§ What the task requires
What lines of the data hold the string "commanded"? Pull each one out.

§ Data records
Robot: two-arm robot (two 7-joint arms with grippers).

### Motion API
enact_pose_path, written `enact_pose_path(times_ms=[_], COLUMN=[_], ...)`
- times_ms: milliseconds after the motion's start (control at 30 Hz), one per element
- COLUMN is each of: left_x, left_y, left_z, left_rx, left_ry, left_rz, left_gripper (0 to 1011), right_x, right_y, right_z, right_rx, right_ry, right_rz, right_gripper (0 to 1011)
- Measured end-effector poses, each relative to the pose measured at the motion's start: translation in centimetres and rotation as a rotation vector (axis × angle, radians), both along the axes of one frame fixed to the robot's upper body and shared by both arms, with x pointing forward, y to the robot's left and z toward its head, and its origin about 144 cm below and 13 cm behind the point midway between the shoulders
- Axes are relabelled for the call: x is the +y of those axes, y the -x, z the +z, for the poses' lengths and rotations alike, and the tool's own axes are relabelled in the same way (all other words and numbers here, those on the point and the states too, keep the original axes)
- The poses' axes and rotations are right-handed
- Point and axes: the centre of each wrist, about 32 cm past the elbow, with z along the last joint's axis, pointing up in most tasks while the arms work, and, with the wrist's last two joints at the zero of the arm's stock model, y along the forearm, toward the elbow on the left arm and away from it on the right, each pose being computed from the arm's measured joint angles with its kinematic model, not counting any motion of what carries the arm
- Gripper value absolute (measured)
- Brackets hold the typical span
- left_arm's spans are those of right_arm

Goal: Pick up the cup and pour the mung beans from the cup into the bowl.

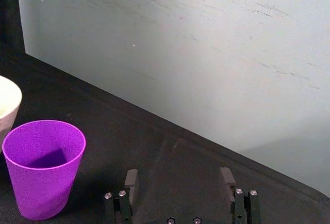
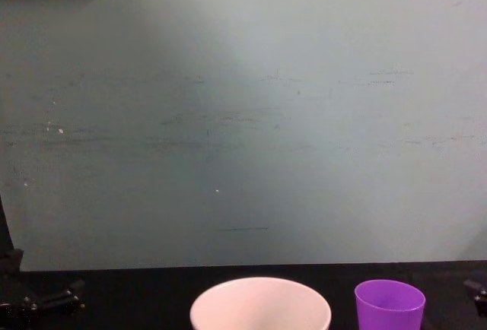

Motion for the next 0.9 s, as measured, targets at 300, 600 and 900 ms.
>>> enact_pose_path(times_ms=[300,600,900], left_x=[0.0,0.0,0.0], left_y=[0.0,0.0,0.0], left_z=[0.0,0.0,0.0], left_rx=[0.000,0.000,0.000], left_ry=[0.000,0.000,0.000], left_rz=[0.000,0.000,0.000], left_gripper=[1000,1000,1000], right_x=[0.0,0.0,0.7], right_y=[0.0,0.0,1.6], right_z=[0.0,0.0,-0.2], right_rx=[0.000,0.000,0.055], right_ry=[0.000,0.000,0.042], right_rz=[0.000,0.000,0.097], right_gripper=[1003,1003,1003])
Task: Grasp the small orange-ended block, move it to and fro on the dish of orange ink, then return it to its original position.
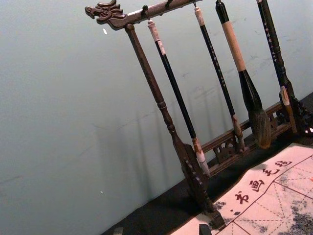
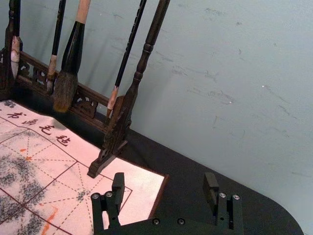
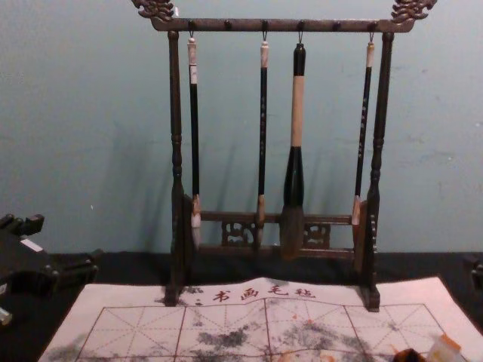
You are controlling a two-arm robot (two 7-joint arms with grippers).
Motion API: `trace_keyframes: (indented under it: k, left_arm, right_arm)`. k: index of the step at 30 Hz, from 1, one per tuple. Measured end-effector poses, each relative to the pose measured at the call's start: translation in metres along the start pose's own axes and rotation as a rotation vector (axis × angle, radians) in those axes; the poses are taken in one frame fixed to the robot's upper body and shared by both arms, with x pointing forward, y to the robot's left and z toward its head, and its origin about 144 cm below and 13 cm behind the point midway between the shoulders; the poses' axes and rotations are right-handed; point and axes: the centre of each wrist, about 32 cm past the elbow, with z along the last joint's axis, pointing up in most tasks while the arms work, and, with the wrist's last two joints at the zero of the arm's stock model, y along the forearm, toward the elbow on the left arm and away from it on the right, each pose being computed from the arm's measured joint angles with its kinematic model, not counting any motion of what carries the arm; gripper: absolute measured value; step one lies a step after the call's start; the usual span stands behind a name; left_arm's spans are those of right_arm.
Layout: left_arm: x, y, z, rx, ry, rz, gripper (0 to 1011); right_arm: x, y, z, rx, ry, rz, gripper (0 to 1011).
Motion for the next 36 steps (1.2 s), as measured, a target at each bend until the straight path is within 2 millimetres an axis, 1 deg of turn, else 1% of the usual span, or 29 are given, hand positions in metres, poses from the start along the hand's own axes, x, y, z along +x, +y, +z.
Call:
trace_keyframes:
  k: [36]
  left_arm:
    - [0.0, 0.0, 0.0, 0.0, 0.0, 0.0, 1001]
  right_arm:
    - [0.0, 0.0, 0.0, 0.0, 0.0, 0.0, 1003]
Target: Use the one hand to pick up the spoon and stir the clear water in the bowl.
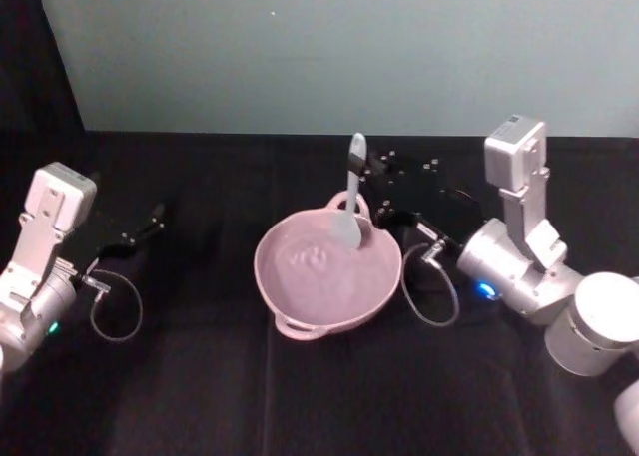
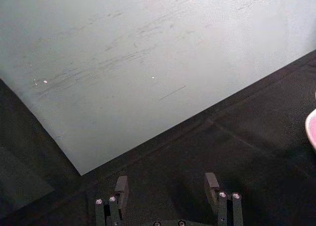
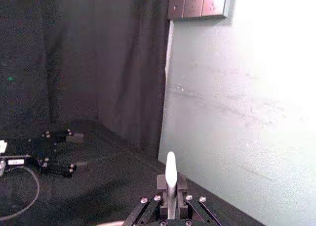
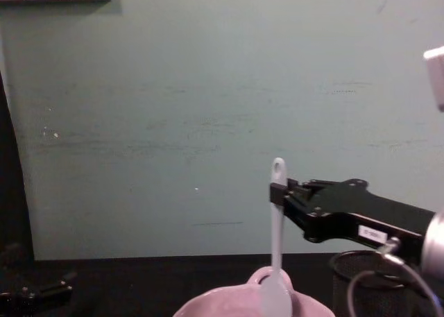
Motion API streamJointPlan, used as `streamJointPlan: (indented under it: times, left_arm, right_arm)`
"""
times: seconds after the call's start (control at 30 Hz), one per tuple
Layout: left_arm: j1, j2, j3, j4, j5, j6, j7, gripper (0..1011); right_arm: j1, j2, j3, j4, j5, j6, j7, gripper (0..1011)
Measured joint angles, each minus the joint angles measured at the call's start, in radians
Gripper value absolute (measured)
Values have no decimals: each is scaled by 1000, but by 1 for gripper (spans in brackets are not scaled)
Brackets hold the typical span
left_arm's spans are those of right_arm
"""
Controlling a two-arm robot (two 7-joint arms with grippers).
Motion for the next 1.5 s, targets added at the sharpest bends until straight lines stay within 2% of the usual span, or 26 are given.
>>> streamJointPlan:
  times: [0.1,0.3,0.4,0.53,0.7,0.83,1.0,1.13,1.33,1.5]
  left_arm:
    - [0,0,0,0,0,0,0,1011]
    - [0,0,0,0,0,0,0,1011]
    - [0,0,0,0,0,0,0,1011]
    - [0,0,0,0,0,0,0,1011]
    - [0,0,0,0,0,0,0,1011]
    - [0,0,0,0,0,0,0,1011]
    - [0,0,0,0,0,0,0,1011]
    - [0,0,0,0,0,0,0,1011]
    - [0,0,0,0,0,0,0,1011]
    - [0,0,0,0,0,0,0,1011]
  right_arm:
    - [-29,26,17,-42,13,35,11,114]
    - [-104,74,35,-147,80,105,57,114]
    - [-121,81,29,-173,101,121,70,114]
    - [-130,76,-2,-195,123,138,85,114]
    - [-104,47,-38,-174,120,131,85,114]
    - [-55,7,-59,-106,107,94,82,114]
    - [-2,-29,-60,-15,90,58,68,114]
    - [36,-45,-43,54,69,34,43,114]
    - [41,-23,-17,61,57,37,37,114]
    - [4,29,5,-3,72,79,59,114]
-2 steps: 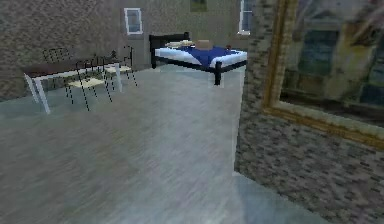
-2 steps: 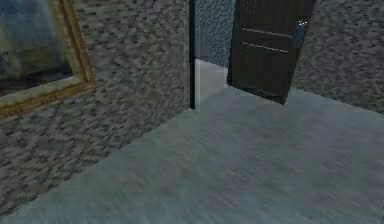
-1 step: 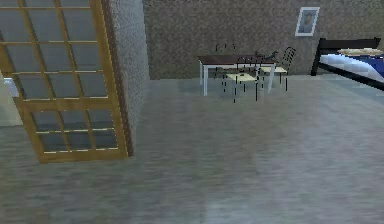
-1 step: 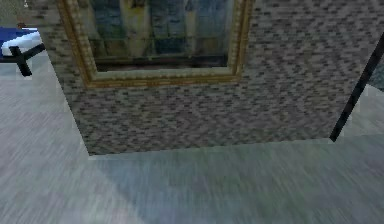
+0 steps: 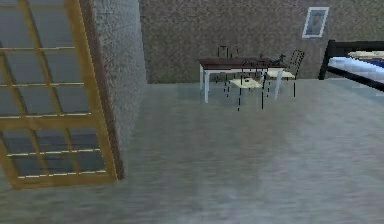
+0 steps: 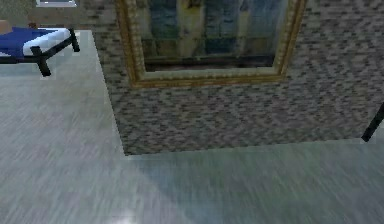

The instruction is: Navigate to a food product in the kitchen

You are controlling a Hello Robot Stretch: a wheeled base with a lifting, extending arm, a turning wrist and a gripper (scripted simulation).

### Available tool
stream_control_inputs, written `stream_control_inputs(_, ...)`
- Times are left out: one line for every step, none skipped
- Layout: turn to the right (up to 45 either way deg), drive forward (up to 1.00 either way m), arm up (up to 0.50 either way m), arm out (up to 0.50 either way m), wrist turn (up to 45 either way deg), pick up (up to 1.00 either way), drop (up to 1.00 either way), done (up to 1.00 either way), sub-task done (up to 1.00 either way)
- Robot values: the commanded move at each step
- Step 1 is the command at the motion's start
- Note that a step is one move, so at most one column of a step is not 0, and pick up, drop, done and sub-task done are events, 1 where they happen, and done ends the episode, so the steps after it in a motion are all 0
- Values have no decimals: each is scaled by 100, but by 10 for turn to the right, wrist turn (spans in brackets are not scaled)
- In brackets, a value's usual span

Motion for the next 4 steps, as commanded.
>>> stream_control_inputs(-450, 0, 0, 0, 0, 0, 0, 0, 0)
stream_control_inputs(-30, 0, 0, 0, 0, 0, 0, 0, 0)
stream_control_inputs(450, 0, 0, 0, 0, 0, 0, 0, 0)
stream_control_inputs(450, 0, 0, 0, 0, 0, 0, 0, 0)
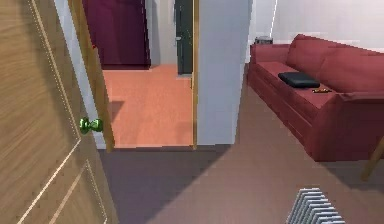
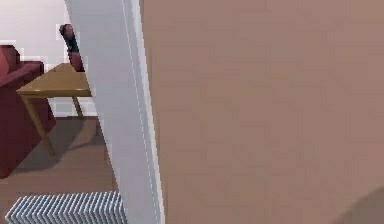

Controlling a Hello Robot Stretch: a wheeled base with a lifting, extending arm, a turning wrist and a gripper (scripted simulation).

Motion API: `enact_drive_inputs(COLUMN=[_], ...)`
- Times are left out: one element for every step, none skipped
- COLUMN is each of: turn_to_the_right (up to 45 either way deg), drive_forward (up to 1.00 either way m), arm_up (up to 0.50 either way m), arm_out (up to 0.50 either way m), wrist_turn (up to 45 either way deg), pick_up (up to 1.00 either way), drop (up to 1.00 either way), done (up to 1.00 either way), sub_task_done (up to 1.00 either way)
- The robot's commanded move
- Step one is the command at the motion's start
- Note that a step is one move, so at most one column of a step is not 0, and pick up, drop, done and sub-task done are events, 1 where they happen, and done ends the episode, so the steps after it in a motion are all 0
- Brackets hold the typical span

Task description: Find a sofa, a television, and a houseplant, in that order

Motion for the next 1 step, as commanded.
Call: enact_drive_inputs(turn_to_the_right=[0.0], drive_forward=[0.15], arm_up=[0.0], arm_out=[0.0], wrist_turn=[0.0], pick_up=[0.0], drop=[0.0], done=[0.0], sub_task_done=[0.0])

§ Response below
- Robot values: the commanded move at each step
Motion for the next 4 steps, as commanded.
- The robot's commanded move
Motion for the next 1 step, as commanded.

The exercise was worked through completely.